Copy exactly the lines of the data below that run from the line holding "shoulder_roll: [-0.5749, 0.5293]" through the line holding "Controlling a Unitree", both ends included.

(Information provided Opens)

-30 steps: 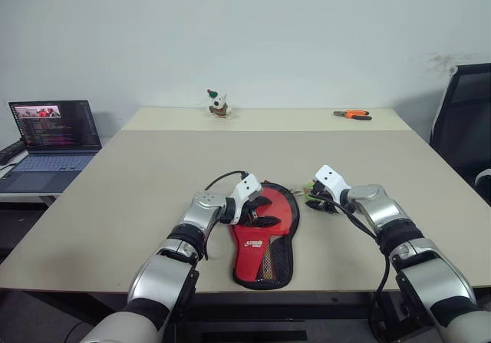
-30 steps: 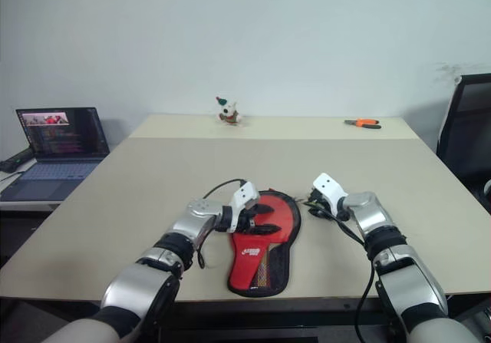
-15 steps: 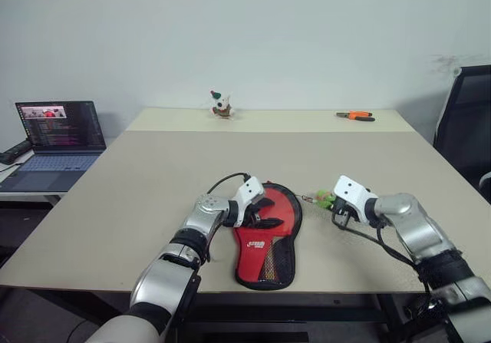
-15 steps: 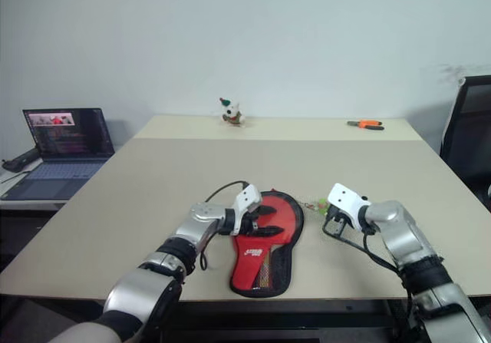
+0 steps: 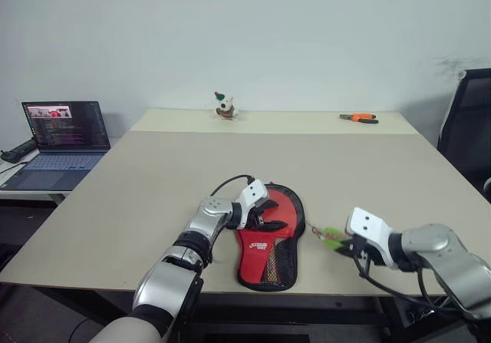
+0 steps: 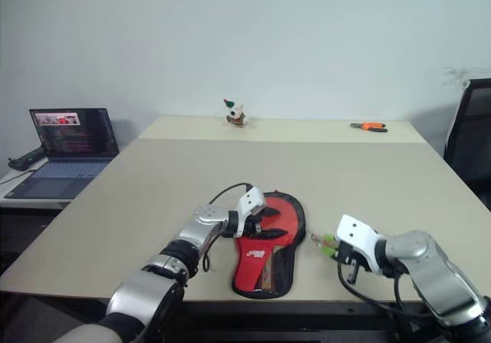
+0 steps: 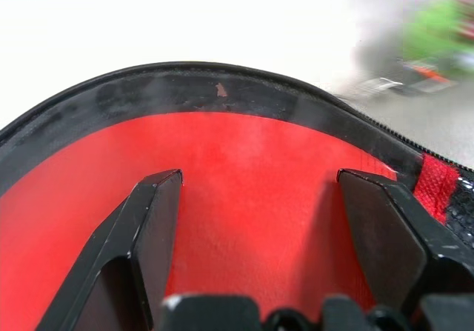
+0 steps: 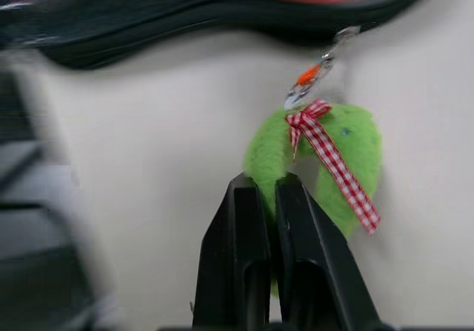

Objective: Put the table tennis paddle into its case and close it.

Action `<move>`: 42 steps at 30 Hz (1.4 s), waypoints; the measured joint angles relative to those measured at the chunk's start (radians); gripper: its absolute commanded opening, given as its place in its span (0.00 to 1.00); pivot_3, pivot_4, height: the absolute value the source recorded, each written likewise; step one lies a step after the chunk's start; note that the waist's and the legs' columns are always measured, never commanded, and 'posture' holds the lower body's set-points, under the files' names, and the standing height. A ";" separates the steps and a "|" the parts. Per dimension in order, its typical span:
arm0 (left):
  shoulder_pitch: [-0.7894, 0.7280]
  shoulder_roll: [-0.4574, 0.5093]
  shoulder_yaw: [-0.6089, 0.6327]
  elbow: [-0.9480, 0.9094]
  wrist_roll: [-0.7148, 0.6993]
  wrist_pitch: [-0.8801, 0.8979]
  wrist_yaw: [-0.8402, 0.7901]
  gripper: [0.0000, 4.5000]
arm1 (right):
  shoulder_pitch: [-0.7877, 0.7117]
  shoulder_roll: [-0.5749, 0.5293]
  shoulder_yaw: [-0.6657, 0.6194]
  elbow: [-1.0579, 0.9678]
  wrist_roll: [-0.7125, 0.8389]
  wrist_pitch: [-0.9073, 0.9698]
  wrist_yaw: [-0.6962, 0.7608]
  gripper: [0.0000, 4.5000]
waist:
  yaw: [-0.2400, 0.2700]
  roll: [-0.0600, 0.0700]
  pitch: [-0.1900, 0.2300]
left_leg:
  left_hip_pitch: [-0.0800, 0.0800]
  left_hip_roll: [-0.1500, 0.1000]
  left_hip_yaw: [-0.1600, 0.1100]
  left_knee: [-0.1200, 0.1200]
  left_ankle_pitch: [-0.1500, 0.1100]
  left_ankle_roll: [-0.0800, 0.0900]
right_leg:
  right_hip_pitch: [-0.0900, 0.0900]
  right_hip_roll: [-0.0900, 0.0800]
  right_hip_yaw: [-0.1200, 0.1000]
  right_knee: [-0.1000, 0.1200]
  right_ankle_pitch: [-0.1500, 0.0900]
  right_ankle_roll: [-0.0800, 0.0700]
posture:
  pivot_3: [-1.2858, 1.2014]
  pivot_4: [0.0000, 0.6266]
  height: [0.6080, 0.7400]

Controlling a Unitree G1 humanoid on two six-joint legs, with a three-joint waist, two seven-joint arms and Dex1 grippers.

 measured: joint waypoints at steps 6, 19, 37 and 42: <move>0.000 -0.018 0.000 0.000 0.001 -0.004 0.017 0.81 | 0.078 -0.025 0.000 -0.165 0.109 0.079 0.010 0.01 | 0.011 -0.001 -0.004 | -0.001 0.000 -0.002 0.000 -0.002 0.000 | 0.001 0.000 -0.002 -0.003 -0.001 0.001 | 0.52 0.24 1.00; 0.004 -0.025 -0.008 0.004 0.005 -0.019 0.048 0.81 | 0.211 -0.083 0.017 -0.336 0.295 0.160 -0.002 0.01 | 0.017 -0.001 -0.010 | 0.000 0.000 -0.002 0.001 -0.004 0.000 | 0.003 -0.001 -0.002 -0.005 -0.001 0.002 | 0.52 0.24 1.00; -0.038 -0.067 -0.020 0.045 0.045 -0.021 0.097 0.81 | 0.222 0.007 0.091 -0.473 0.416 0.276 -0.239 0.01 | 0.018 -0.003 -0.011 | -0.001 0.000 -0.007 0.000 -0.004 -0.001 | 0.004 -0.001 -0.004 -0.007 -0.001 0.003 | 0.52 0.24 1.00; -0.032 -0.064 -0.020 0.044 0.047 -0.033 0.106 0.81 | 0.195 -0.003 0.077 -0.459 0.426 0.273 -0.245 0.23 | 0.017 -0.003 -0.011 | -0.001 0.000 -0.007 0.000 -0.004 -0.001 | 0.004 -0.001 -0.003 -0.007 -0.001 0.003 | 0.52 0.24 1.00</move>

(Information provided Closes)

▸ Solution to this task
  shoulder_roll: [-0.5749, 0.5293]
  shoulder_yaw: [-0.6657, 0.6194]
  elbow: [-1.0579, 0.9678]
  wrist_roll: [-0.7125, 0.8389]
  wrist_pitch: [-0.9073, 0.9698]
  wrist_yaw: [-0.6962, 0.7608]
  gripper: [0.0000, 4.5000]
waist:
  yaw: [-0.2400, 0.2700]
  roll: [-0.0600, 0.0700]
  pitch: [-0.1900, 0.2300]
left_leg:
  left_hip_pitch: [-0.0800, 0.0800]
  left_hip_roll: [-0.1500, 0.1000]
  left_hip_yaw: [-0.1600, 0.1100]
  left_knee: [-0.1200, 0.1200]
  left_ankle_pitch: [-0.1500, 0.1100]
  left_ankle_roll: [-0.0800, 0.0900]
right_leg:
  right_hip_pitch: [-0.0900, 0.0900]
  right_hip_roll: [-0.0900, 0.0800]
  right_hip_yaw: [-0.1200, 0.1000]
  right_knee: [-0.1000, 0.1200]
  right_ankle_pitch: [-0.1500, 0.0900]
  right_ankle_roll: [-0.0800, 0.0700]
posture:
  pivot_3: [-1.2858, 1.2014]
  pivot_4: [0.0000, 0.6266]
  height: [0.6080, 0.7400]

Controlling a Unitree G1 humanoid on two six-joint legs, with a three-joint waist, two seven-joint arms and Dex1 grippers.

Work on this exercise has concluded.